- STORED DATA:
- - - - - - -

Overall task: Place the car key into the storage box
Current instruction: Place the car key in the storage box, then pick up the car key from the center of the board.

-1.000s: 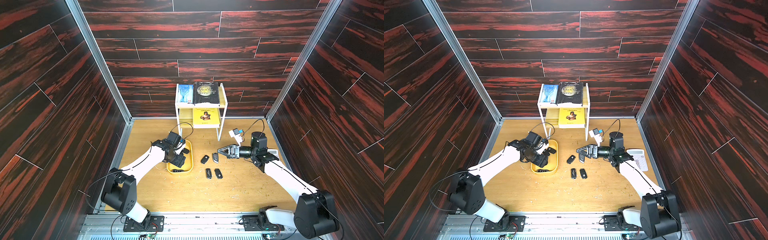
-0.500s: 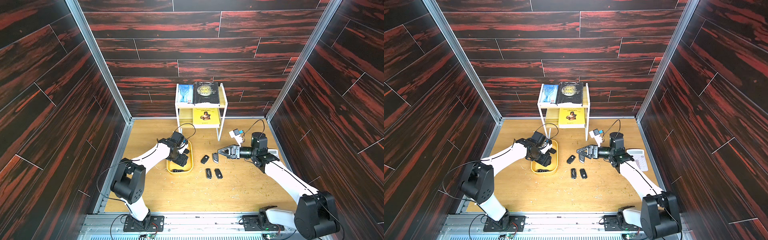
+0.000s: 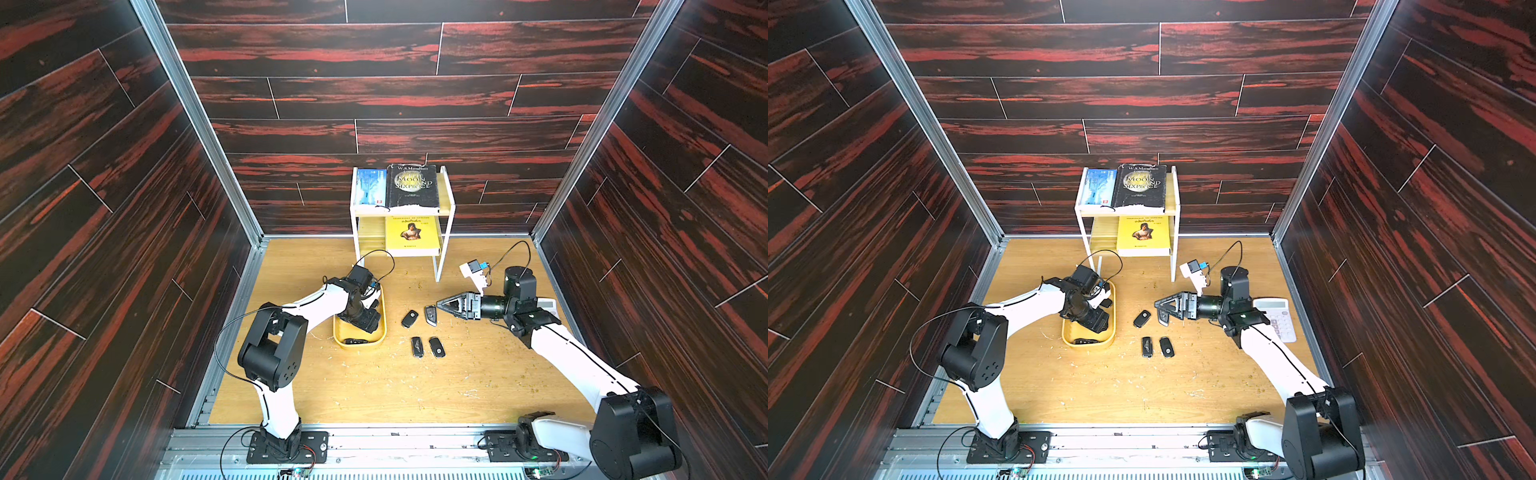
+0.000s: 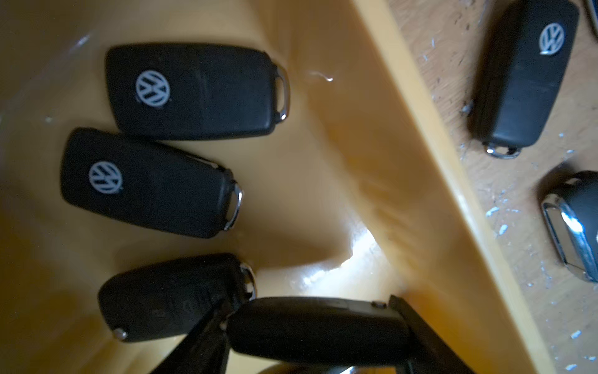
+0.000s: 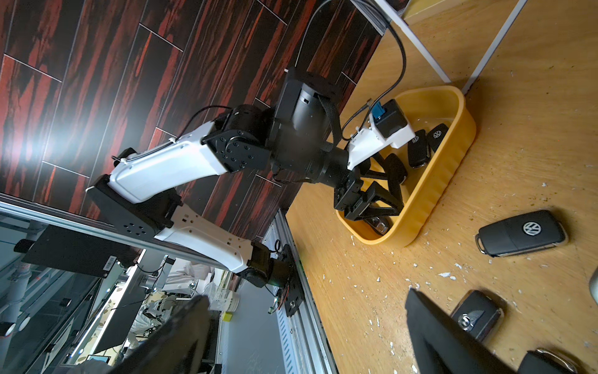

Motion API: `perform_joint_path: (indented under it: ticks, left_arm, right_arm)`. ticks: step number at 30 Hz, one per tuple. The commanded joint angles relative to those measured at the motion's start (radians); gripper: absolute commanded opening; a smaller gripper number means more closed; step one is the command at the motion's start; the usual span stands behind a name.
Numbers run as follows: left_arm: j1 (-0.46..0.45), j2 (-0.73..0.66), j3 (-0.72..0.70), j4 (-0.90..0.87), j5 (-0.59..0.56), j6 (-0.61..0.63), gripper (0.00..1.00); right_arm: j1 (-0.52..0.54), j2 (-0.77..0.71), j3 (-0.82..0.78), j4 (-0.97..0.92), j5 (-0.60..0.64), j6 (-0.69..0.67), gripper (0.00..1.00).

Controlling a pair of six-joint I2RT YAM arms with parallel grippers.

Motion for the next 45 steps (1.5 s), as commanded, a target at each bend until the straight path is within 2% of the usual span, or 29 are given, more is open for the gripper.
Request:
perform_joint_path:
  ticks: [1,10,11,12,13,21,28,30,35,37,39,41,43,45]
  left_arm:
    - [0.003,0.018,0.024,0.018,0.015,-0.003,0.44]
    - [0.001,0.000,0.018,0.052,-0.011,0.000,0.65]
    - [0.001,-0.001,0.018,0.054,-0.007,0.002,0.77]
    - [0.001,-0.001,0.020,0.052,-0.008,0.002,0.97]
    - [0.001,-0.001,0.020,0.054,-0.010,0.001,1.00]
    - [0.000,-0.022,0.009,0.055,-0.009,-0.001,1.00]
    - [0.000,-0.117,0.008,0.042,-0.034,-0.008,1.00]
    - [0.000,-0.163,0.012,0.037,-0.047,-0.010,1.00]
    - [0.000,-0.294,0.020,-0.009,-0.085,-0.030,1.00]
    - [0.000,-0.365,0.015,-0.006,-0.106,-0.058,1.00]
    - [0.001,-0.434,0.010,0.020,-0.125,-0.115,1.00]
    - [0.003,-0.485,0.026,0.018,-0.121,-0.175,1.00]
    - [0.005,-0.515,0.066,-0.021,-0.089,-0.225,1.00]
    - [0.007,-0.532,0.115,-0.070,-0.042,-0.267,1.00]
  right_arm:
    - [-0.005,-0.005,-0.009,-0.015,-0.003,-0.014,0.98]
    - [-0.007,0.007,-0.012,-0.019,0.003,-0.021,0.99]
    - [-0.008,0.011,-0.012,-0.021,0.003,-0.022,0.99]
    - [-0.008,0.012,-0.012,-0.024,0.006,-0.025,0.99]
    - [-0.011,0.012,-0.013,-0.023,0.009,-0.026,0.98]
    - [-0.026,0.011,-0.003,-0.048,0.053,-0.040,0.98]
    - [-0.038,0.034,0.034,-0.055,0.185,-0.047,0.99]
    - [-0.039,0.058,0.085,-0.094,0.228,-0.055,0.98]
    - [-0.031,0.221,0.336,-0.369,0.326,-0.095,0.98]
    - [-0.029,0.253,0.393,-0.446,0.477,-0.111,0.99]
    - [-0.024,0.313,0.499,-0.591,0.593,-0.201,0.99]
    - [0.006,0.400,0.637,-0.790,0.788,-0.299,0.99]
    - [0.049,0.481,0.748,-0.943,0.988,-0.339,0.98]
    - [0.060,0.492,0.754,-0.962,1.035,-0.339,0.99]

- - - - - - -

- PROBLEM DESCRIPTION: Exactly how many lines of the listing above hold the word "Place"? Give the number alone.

- SOLUTION BELOW: 2